[ABOUT THIS TASK]
From the entries that follow, copy every line with the word "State".
------ RECORDS TO USE
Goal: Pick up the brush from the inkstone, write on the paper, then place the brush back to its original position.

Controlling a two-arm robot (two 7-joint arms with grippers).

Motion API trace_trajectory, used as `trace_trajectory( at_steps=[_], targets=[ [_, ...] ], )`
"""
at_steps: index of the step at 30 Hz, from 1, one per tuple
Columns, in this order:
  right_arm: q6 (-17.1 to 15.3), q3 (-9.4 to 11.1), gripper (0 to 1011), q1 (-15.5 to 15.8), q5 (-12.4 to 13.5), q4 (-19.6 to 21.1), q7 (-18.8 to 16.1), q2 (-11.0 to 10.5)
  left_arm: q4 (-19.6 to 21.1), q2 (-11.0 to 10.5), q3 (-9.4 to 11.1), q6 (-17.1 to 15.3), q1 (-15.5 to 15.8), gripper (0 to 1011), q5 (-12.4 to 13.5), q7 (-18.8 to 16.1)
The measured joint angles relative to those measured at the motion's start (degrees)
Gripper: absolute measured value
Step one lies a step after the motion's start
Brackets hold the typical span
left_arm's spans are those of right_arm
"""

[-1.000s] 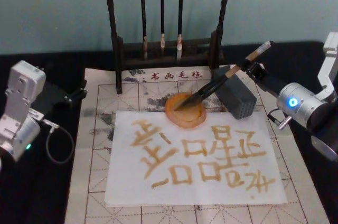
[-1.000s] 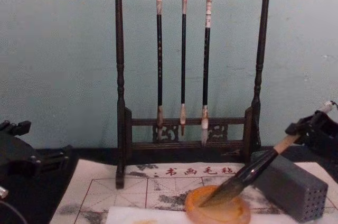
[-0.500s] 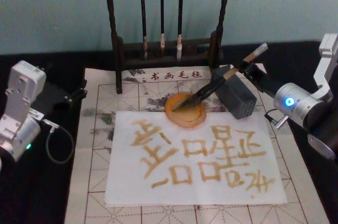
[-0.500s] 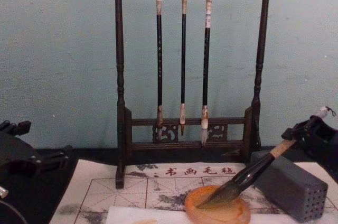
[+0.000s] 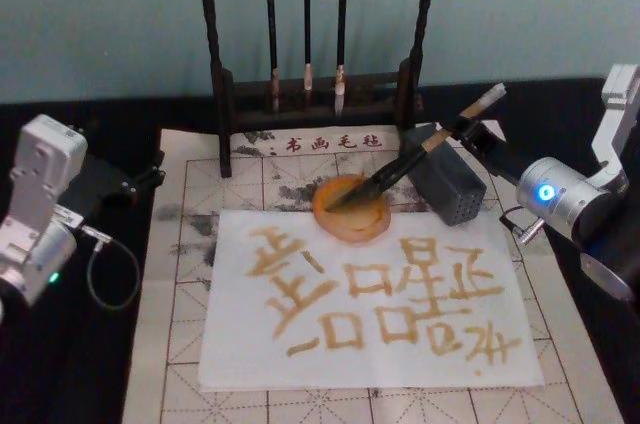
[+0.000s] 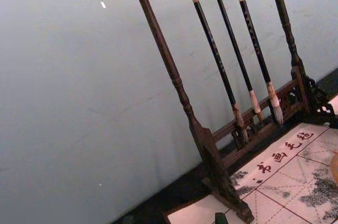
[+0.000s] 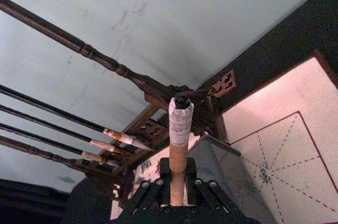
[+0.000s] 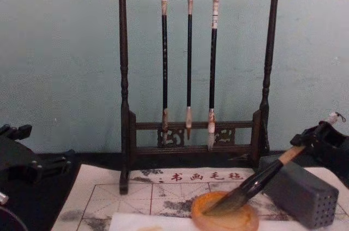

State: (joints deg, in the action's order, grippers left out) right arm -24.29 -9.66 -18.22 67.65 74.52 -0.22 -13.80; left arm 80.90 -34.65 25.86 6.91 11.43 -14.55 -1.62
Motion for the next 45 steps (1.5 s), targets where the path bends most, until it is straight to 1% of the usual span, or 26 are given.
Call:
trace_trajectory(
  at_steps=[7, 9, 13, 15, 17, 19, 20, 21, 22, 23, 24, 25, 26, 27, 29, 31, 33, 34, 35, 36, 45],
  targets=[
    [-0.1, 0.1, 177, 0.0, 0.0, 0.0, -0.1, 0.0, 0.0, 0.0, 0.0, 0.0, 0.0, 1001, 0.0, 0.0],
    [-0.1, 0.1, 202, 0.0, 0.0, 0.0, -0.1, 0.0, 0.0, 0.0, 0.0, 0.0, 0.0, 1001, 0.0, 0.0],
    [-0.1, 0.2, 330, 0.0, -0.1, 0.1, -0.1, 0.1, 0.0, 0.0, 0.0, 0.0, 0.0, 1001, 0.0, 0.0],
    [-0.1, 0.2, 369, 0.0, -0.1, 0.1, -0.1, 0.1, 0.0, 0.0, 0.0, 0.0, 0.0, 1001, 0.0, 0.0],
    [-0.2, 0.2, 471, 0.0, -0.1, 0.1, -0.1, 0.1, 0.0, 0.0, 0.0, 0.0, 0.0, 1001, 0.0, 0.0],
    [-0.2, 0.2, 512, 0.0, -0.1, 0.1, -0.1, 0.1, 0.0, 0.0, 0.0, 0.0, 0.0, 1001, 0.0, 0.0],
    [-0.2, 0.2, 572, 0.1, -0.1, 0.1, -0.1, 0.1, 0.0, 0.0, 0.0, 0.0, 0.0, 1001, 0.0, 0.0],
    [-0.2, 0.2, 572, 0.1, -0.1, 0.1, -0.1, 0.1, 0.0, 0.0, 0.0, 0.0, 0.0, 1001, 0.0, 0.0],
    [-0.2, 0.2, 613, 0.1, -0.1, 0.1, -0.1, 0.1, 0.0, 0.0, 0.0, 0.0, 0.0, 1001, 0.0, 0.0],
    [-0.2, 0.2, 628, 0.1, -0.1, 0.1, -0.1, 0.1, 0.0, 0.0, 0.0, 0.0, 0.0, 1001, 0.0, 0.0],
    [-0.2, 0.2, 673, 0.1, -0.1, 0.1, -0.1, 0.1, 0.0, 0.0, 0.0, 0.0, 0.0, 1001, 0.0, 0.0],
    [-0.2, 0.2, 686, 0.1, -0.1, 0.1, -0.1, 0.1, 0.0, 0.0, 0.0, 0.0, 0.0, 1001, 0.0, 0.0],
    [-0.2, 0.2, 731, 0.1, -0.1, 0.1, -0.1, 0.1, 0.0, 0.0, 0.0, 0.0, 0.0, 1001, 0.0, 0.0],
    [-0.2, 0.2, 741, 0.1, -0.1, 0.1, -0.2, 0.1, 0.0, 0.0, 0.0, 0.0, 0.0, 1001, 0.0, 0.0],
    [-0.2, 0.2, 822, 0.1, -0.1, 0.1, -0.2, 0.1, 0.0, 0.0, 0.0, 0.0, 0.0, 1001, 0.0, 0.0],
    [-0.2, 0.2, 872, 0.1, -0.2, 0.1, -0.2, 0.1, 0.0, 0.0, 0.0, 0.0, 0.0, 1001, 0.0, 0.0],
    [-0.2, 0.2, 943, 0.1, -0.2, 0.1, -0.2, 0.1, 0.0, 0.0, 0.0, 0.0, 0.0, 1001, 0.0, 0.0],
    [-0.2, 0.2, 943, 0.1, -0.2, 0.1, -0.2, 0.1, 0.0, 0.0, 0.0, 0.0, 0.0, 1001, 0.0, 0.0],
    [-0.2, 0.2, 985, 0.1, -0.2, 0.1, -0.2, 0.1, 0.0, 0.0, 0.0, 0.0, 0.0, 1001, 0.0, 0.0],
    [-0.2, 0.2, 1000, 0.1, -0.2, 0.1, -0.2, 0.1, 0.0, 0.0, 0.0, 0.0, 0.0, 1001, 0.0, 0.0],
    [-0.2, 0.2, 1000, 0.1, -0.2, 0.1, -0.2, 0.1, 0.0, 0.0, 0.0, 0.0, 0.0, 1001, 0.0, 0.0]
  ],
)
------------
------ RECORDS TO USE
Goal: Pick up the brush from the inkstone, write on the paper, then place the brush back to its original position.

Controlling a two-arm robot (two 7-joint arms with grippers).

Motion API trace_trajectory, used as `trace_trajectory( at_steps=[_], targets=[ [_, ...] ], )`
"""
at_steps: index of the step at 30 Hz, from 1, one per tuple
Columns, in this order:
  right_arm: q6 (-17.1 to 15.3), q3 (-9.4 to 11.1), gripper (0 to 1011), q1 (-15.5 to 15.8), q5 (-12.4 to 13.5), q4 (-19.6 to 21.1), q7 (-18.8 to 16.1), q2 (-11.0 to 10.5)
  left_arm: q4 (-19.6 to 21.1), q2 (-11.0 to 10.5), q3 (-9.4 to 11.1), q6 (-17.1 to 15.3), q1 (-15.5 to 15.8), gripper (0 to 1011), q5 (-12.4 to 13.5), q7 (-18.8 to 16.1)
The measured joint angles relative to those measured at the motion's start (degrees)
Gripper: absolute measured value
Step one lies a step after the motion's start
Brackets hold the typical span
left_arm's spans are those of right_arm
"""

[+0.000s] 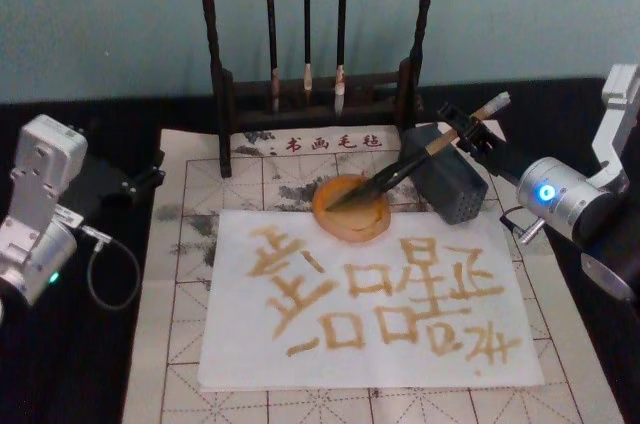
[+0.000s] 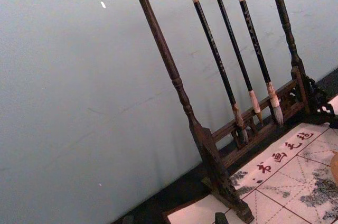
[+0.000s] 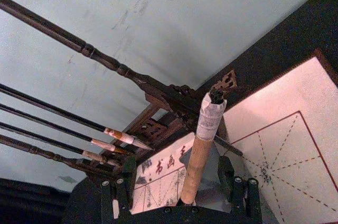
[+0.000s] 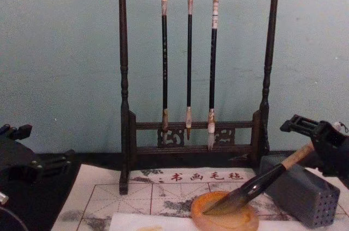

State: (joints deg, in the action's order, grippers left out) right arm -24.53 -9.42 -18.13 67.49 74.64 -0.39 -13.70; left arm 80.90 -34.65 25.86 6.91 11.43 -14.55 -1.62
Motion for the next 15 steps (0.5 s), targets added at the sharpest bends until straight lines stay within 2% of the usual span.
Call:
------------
[SOLUTION]
State: (joints deg, in the action's order, grippers left out) right arm -24.29 -9.66 -18.22 67.65 74.52 -0.22 -13.80; left arm 80.90 -34.65 25.86 6.91 11.43 -14.55 -1.62
State: (joints deg, in the action's order, grippers left out) right arm -24.53 -9.42 -18.13 67.49 74.64 -0.39 -13.70; left arm 80.90 -34.65 25.86 6.91 11.43 -14.55 -1.62

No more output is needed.